* [Aim of the exercise] Only an exact, line-for-line copy of the data will serve as the answer.

(Supplied entries begins)

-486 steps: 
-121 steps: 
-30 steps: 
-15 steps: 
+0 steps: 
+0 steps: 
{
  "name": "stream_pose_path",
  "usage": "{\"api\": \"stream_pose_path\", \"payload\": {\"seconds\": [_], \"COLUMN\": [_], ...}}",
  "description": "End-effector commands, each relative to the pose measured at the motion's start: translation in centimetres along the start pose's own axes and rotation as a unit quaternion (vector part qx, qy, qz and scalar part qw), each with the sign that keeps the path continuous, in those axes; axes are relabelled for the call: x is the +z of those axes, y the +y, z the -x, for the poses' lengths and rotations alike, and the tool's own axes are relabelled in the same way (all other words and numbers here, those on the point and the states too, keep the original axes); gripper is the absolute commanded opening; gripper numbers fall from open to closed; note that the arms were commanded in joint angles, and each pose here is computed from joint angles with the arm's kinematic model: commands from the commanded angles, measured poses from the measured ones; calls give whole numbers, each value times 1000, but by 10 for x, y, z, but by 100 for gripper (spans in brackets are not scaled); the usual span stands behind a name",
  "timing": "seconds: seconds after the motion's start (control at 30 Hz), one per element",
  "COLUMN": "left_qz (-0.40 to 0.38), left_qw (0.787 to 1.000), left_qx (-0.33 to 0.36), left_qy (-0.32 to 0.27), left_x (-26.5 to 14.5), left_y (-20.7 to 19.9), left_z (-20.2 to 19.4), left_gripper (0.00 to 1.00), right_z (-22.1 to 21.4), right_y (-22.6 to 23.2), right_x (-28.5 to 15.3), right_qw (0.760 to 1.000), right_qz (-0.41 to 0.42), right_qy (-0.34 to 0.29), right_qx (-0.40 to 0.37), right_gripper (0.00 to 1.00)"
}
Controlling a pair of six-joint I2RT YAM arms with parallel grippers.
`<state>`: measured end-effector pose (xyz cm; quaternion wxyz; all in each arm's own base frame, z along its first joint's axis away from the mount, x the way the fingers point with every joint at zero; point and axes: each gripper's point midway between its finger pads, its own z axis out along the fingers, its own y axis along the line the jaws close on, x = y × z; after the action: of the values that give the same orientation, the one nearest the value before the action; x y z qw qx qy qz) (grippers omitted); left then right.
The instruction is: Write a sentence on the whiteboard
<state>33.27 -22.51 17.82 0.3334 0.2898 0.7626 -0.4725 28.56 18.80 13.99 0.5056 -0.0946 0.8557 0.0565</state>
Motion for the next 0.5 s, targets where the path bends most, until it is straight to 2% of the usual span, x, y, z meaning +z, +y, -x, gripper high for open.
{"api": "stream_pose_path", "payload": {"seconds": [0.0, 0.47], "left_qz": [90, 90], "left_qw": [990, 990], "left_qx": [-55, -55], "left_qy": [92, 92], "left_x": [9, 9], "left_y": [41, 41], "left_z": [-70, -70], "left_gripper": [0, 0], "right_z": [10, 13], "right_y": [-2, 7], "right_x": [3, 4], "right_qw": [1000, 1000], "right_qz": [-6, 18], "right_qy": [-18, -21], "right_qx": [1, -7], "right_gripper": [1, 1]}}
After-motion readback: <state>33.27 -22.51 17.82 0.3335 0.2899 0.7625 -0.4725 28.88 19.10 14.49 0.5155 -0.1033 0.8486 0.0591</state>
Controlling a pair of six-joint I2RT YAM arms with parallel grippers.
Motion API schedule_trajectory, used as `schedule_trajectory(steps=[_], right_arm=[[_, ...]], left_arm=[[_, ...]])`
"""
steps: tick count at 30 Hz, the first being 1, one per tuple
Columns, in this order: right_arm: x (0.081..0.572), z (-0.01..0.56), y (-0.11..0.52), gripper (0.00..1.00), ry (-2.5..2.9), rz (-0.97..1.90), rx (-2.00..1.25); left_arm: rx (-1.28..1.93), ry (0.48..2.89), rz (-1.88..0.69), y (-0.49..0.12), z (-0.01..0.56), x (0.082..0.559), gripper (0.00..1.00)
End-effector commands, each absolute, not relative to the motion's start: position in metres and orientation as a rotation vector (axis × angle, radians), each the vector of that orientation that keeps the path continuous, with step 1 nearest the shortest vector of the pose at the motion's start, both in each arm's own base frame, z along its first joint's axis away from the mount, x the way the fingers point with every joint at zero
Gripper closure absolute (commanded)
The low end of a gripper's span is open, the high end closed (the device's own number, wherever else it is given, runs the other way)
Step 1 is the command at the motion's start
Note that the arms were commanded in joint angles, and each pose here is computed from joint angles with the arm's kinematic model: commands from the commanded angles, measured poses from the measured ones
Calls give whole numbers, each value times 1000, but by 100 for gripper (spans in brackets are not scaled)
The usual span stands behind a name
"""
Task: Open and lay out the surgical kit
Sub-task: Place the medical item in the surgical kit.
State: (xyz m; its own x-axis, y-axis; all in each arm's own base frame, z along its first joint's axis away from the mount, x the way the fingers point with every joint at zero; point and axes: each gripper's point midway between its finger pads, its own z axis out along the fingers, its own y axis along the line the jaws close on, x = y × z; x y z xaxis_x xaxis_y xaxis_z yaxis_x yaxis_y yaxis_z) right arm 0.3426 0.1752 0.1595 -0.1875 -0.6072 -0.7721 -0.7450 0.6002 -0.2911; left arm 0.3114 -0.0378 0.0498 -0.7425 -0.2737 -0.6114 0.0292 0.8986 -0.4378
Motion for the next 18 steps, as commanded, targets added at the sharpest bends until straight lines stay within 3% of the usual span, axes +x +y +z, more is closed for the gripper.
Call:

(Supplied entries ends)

* [Written response]
-486 steps: 
-121 steps: 
-30 steps: 
-15 steps: 
+0 steps: 
+0 steps: 
{
  "name": "stream_pose_path",
  "usage": "{\"api\": \"stream_pose_path\", \"payload\": {\"seconds\": [_], \"COLUMN\": [_], ...}}",
  "description": "End-effector commands, each relative to the pose measured at the motion's start: translation in centimetres along the start pose's own axes and rotation as a unit quaternion (vector part qx, qy, qz and scalar part qw), each with the sign that keeps the path continuous, in those axes; axes are relabelled for the call: x is the +z of those axes, y the +y, z the -x, for the poses' lengths and rotations alike, and the tool's own axes are relabelled in the same way (all other words and numbers here, those on the point and the states too, keep the original axes); gripper is the absolute commanded opening; gripper numbers fall from open to closed; note that the arms were commanded in joint angles, and each pose here is computed from joint angles with the arm's kinematic model: commands from the commanded angles, measured poses from the measured ones; calls give whole numbers, each value times 1000, but by 10 for x, y, z, but by 100 for gripper (spans in brackets are not scaled); the usual span stands behind a name",
  "timing": "seconds: seconds after the motion's start (control at 30 Hz), one per element",
  "COLUMN": "left_qz (-0.40 to 0.38), left_qw (0.787 to 1.000), left_qx (-0.33 to 0.36), left_qy (-0.32 to 0.27), left_x (-26.5 to 14.5), left_y (-20.7 to 19.9), left_z (-20.2 to 19.4), left_gripper (0.00 to 1.00), right_z (-22.1 to 21.4), right_y (-22.6 to 23.2), right_x (-28.5 to 15.3), right_qw (0.760 to 1.000), right_qz (-0.41 to 0.42), right_qy (-0.34 to 0.29), right_qx (-0.40 to 0.37), right_gripper (0.00 to 1.00)"
}
Controlling a pair of six-joint I2RT YAM arms with parallel grippers.
`<state>`: measured end-effector pose (xyz cm; quaternion wxyz; all in each arm's own base frame, z along its first joint's axis away from the mount, x the way the fingers point with every joint at zero; point and axes: each gripper's point midway between its finger pads, its own z axis out along the fingers, its own y axis along the line the jaws close on, x = y × z; after the action: of the values that give the same orientation, the one nearest the value before the action; x y z qw qx qy qz) (grippers omitted); left then right.
The instruction is: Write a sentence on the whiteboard
<state>33.27 -22.51 17.82 0.3334 0.2898 0.7626 -0.4725 28.56 18.80 13.99 0.5056 -0.0946 0.8557 0.0565</state>
Motion for the next 0.5 s, targets where the path bends most, until it is straight to 2% of the usual span, x, y, z meaning +z, +y, -x, gripper high for open.
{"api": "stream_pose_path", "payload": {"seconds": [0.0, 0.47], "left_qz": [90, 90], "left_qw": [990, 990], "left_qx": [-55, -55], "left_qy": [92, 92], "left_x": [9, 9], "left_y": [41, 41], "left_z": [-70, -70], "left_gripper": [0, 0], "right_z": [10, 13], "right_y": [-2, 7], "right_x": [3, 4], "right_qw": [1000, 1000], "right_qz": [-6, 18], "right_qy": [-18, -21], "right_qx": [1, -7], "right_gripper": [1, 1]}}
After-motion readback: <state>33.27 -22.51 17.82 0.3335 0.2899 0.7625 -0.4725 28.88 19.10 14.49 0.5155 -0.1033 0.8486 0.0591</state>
Controlling a pair of six-joint I2RT YAM arms with parallel grippers.
Motion API schedule_trajectory, used as `schedule_trajectory(steps=[_], right_arm=[[_, ...]], left_arm=[[_, ...]])`
"""
steps: tick count at 30 Hz, the first being 1, one per tuple
Columns, in this order: right_arm: x (0.081..0.572), z (-0.01..0.56), y (-0.11..0.52), gripper (0.00..1.00), ry (-2.5..2.9), rz (-0.97..1.90), rx (-2.00..1.25); left_arm: rx (-1.28..1.93), ry (0.48..2.89), rz (-1.88..0.69), y (-0.49..0.12), z (-0.01..0.56), x (0.082..0.559), gripper (0.00..1.00)
End-effector commands, each absolute, not relative to the motion's start: position in metres and orientation as a rotation vector (axis × angle, radians), each the vector of that orientation that keeps the path continuous, with step 1 nearest the shortest vector of the pose at the motion's start, both in each arm's own base frame, z along its first joint's axis away from the mount, x the way the fingers point with every joint at zero
Gripper closure absolute (commanded)
The low end of a gripper's span is open, the high end closed (the device's own number, wherever else it is given, runs the other way)
Step 1 is the command at the motion's start
Note that the arms were commanded in joint angles, and each pose here is computed from joint angles with the arm's kinematic model: commands from the commanded angles, measured poses from the measured ones
Calls give whole numbers, each value times 1000, but by 100 for gripper (spans in brackets are not scaled)
The usual span stands behind a name
"""
Task: Open and lay out the surgical kit
Sub-task: Place the medical item in the surgical kit.
State: (xyz m; its own x-axis, y-axis; all in each arm's own base frame, z along its first joint's axis away from the mount, x the way the fingers point with every joint at zero; point and axes: each gripper's point midway between its finger pads, its own z axis out along the fingers, its own y axis along the line the jaws close on, x = y × z; x y z xaxis_x xaxis_y xaxis_z yaxis_x yaxis_y yaxis_z) right arm 0.3426 0.1752 0.1595 -0.1875 -0.6072 -0.7721 -0.7450 0.6002 -0.2911; left arm 0.3114 -0.0378 0.0498 -0.7425 -0.2737 -0.6114 0.0292 0.8986 -0.4378
Motion for the next 18 steps, as commanded, targets added at the sharpest bends until straight lines stay within 3% of the usual span, axes +x +y +z, more is closed for the gripper.
Call:

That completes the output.